They clearly expected the leak, they distributed it very widely to researchers. ...

nkzd · on April 9, 2023

How could Meta ever find out your private business is using their model without a whistleblower? It's practically impossible.

bredren · on April 10, 2023

This is an old playbook from Facebook, where the company creates rules that they know they can not detect violation of.

This gives the company plausible deniability while still allowing ~unrestricted growth.

Persistent storage (in violation of TOS) and illicit use of Facebook users’ personal data was available to app developers for a long time.

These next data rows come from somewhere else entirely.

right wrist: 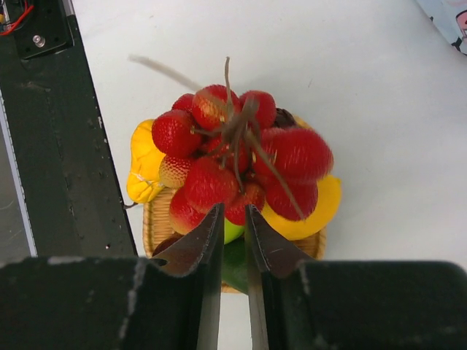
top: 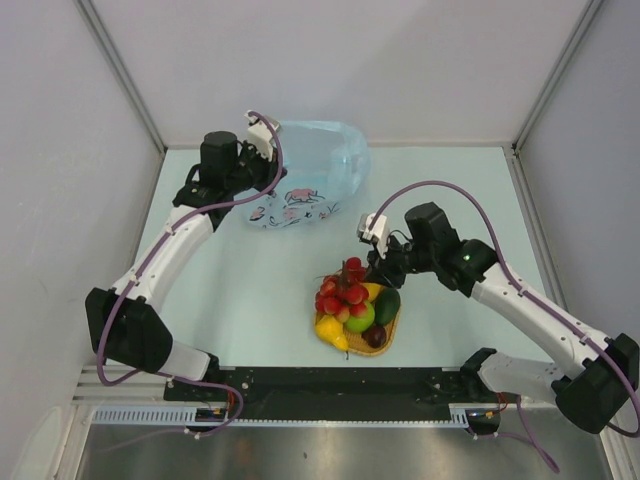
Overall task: Take the fake fruits out of the plastic bag
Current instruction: Place the fake fruit on the plate, then adjust the plastic bag at the center of the board.
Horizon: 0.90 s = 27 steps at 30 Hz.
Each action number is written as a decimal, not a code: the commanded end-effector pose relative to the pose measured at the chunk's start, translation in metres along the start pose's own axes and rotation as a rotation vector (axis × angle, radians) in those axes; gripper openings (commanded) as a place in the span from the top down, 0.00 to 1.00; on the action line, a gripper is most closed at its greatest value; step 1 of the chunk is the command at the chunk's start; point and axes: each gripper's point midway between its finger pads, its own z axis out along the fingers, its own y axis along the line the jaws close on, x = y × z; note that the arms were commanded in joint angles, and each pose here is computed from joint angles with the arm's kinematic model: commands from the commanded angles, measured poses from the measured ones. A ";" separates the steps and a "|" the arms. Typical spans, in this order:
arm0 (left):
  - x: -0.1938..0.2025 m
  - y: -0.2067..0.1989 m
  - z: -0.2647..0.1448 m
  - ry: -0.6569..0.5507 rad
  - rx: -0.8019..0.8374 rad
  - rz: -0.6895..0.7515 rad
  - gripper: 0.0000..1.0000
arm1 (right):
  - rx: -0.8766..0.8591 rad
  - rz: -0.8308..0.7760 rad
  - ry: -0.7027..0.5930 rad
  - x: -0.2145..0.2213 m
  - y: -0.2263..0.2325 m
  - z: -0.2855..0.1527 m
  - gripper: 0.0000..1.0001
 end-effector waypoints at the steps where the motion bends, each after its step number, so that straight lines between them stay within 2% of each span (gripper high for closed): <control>1: -0.017 -0.005 -0.002 -0.054 0.021 0.000 0.88 | 0.002 -0.004 -0.035 -0.007 0.002 -0.006 0.78; 6: -0.019 -0.005 -0.001 -0.057 0.024 -0.002 0.88 | 0.011 -0.017 -0.064 -0.014 -0.001 -0.006 0.76; 9: -0.015 -0.004 -0.001 -0.042 0.017 -0.007 0.87 | 0.050 -0.040 -0.119 -0.032 -0.010 -0.007 0.71; 12: -0.011 -0.005 -0.005 -0.027 0.011 -0.016 0.71 | 0.060 -0.049 -0.125 -0.037 -0.014 -0.003 0.70; 13: -0.015 -0.004 -0.011 -0.038 -0.002 -0.017 0.60 | 0.061 -0.044 -0.121 -0.037 -0.014 -0.002 0.70; 14: -0.017 -0.004 -0.015 -0.045 -0.009 -0.014 0.54 | 0.064 -0.037 -0.116 -0.035 -0.015 -0.002 0.70; 16: -0.027 -0.001 -0.028 -0.065 -0.044 -0.018 0.43 | 0.066 -0.015 -0.107 -0.032 -0.016 -0.002 0.70; 19: -0.036 -0.001 -0.042 -0.078 -0.065 -0.023 0.33 | 0.059 0.011 -0.112 -0.032 -0.016 -0.003 0.69; 20: -0.044 -0.001 -0.053 -0.102 -0.079 -0.022 0.24 | 0.057 0.010 -0.112 -0.031 -0.016 -0.002 0.69; 22: -0.051 -0.005 -0.067 -0.124 -0.085 -0.031 0.14 | 0.062 0.005 -0.110 -0.031 -0.017 -0.002 0.69; 27: -0.071 -0.028 -0.112 -0.205 -0.047 -0.005 0.12 | 0.094 0.047 -0.120 -0.032 -0.027 -0.003 0.68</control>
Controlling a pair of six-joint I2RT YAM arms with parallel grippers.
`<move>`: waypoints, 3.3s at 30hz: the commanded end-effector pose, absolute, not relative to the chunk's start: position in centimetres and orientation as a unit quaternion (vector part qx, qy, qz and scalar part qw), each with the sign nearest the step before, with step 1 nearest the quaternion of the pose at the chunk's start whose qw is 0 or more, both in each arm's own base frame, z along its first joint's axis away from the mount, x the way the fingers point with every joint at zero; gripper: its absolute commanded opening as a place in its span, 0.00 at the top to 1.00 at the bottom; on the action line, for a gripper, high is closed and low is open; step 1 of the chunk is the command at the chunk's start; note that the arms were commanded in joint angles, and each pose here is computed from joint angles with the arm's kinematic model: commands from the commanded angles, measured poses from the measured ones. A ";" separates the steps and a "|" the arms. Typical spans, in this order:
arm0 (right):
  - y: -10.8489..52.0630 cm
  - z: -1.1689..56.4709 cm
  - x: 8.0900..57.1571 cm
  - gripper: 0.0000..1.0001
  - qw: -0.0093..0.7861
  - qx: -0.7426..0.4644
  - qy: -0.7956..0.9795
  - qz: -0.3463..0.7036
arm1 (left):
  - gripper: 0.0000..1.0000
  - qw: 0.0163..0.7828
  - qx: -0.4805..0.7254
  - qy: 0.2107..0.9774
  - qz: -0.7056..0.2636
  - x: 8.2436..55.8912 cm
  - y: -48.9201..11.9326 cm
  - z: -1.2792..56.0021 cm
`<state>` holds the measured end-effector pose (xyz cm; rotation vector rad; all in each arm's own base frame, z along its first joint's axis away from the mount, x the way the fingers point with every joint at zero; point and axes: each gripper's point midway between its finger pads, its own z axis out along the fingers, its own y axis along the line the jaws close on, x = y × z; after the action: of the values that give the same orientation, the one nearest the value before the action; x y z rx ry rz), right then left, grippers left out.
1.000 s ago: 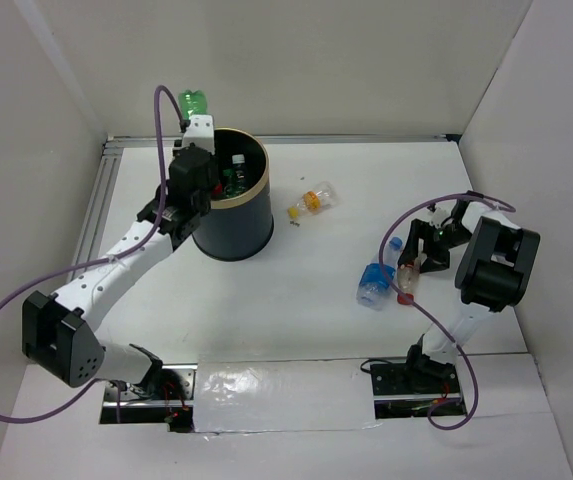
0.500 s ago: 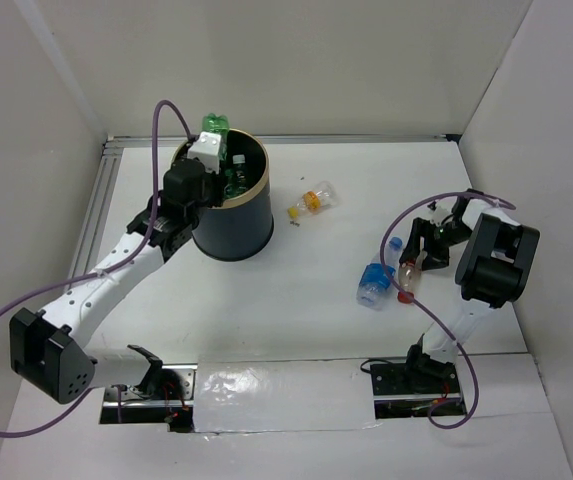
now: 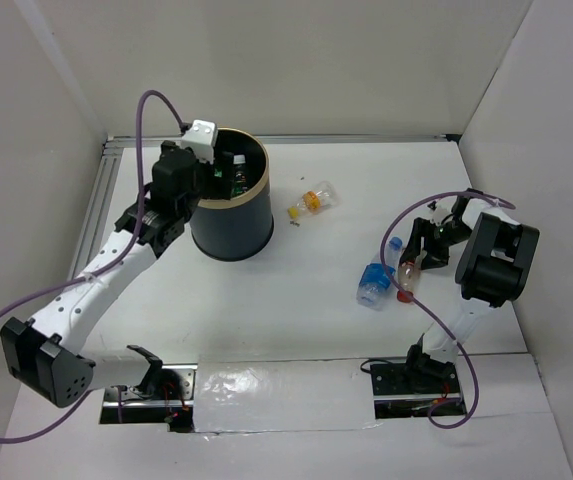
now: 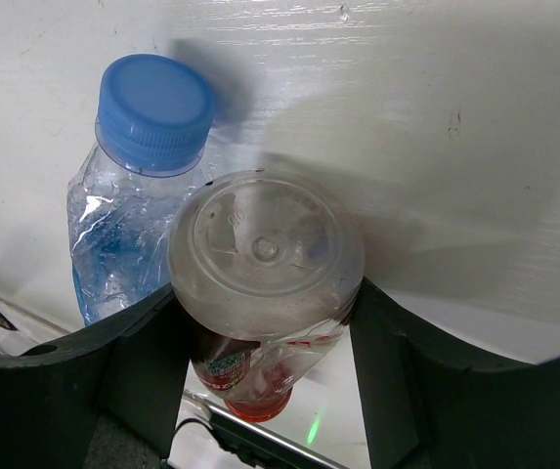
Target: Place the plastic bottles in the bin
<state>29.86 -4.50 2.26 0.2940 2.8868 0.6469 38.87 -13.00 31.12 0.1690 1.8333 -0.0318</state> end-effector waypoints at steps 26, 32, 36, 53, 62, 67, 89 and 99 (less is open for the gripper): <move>25.1 45.2 43.9 1.00 0.634 -0.446 0.547 0.317 | 0.04 0.482 0.318 0.758 -0.304 20.1 -31.4 17.9; 37.0 47.4 42.5 1.00 0.615 -0.479 0.483 0.398 | 0.01 0.463 0.329 0.761 -0.313 18.7 -32.4 15.8; 40.7 43.5 42.7 1.00 0.585 -0.471 0.512 0.417 | 0.01 0.466 0.335 0.753 -0.323 18.6 -33.8 16.1; 8.8 37.8 50.1 0.10 0.562 -0.168 0.772 0.243 | 0.01 0.422 0.344 0.732 -0.411 21.7 -47.4 15.7; -4.3 28.1 37.9 0.43 0.488 -0.054 0.840 0.231 | 0.01 0.410 0.368 0.732 -0.402 20.5 -54.8 12.8; -6.7 26.6 32.9 0.25 0.498 -0.015 0.834 0.239 | 0.02 0.437 0.329 0.814 -0.195 24.0 -54.8 5.6; -4.6 18.6 27.8 0.00 0.484 -0.346 0.768 0.238 | 0.11 0.415 0.272 0.841 -0.218 20.4 -42.5 14.0; 6.2 15.0 34.8 0.00 0.448 -0.596 0.648 0.155 | 0.07 0.410 0.159 0.874 -0.204 18.1 -32.1 16.8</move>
<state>30.55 4.16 14.44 -1.3422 1.7263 0.5852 19.12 -35.07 18.30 0.4917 2.1171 -0.5604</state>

It encouraged development of viral applications while throwing off massive value to those willing to break the published rules.

This resulted in outsized and unexpected repercussions though, including the Cambridge Analytica scandal.

People should be wary of the development as much as they are enthused. The power is immense and potential for abuse far from understood.

elcomet · on April 10, 2023

You are certainly partly right, but it's also about liability. Those models might output copyrighted information, which Facebook doesn't want to get sued about. So they restrict the model for research. If someone uses it to replicate copyrighted work, they are not responsible.

bredren · on April 10, 2023

Open AI faces the same liability concerns though. I think IP concerns are low on the list given past success of playing fast and loose on emergent capabilities of new tech platforms.

For example, WhatsApp’s greyhat use of smartphone address book.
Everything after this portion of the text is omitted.